The thermal-feedback theory of mantle melting proposed by Shaw in 1969 is found to be quantitatively consistent with data pertaining to the evolution of the Hawaiian Ridge. Applicable rate factors are estimated from relations between lava volumes and position along the ridge given in this paper and the radio-metric age distributions given by Jackson and others in 1972. Rate curves derived from these data provide a new method of age extrapolation or interpolation; results indicate that previous methods used to estimate the age of the Hawaiian-Emperor Bend are in error. No definite age is established, but calculations suggest an age greater than 50 m.y. Much more extensive radiometric data are required to define kinematic relations between the Hawaiian Ridge and Emperor Seamount chain.

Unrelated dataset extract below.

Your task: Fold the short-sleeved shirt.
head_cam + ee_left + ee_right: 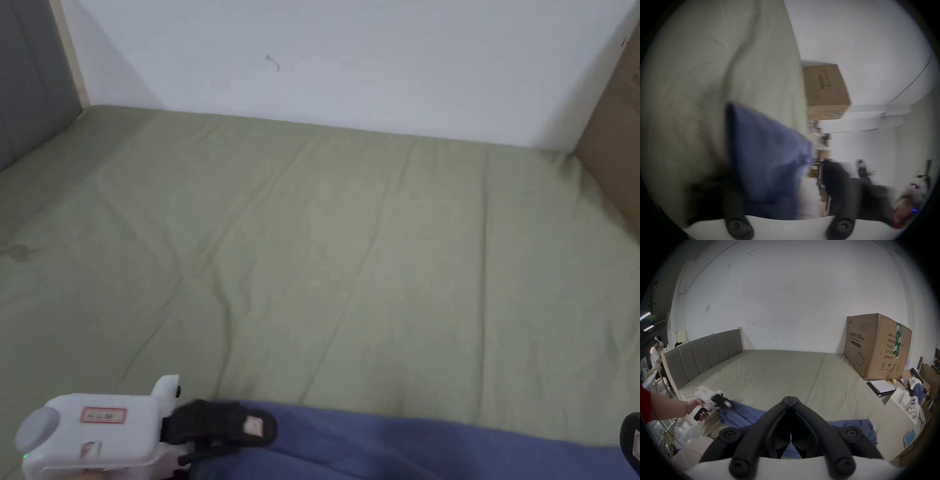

It appears to be firmly established from the work of Jackson and others and from the present study that the evolution of the Hawaiian Ridge has been episodic, with episodes of several different time scales. Average growth rates of the entire ridge system are divided into two regimes with a discontinuity at a position roughly 1,000 km northwest of Kilauea; the estimated age of this discontinuity is about 10 m.y. Other episodes relate to the durations of eruptive sequences along individual or contiguous lines of volcanoes within the en échelon set of locus lines defined by Jackson and others. The latest of these episodes, beginning about 6 m.y. ago, is marked by accelerating volume rates of eruption and accelerating rates of ridge propagation; this episode appears to be approaching a culminating stage represented by the present activity of Kilauea Volcano. The calculated rate of eruption of Kilauea (0.11 km3 per yr) is virtually identical with a rate independently estimated by Swanson in 1972 using different data. Calculated durations for older locus lines are generally greater than 6 m.y., but major time overlaps occur that are not adequately understood. Episodic behavior of shorter durations also exists relative to growth of individual shields or to synchronous activity on neighboring shields (for example, Mauna Loa and Kilauea). Some of these shorter term effects are partly explained in terms of isostatic factors acting on the lithosphere and asthenosphere. The longer episodes are explained in terms of variations of melting rates in the asthenosphere, governed by viscous heating produced by the interaction of lithosphere translation and both vertical and horizontal shear flows in the subjacent mantle. Accelerations of eruption and propagation rates are explained by melting instabilities in the upper zones of the asthenosphere as a result of thermal feedback. During the latest melting episode, shear stresses in the asthenosphere derived from the rate data as interpreted by the thermal feedback model are in the range 100 to 200 bars; apparent viscosities range from 2 × 1021 to 4 × 1020 poise, decreasing with increasing melting rate.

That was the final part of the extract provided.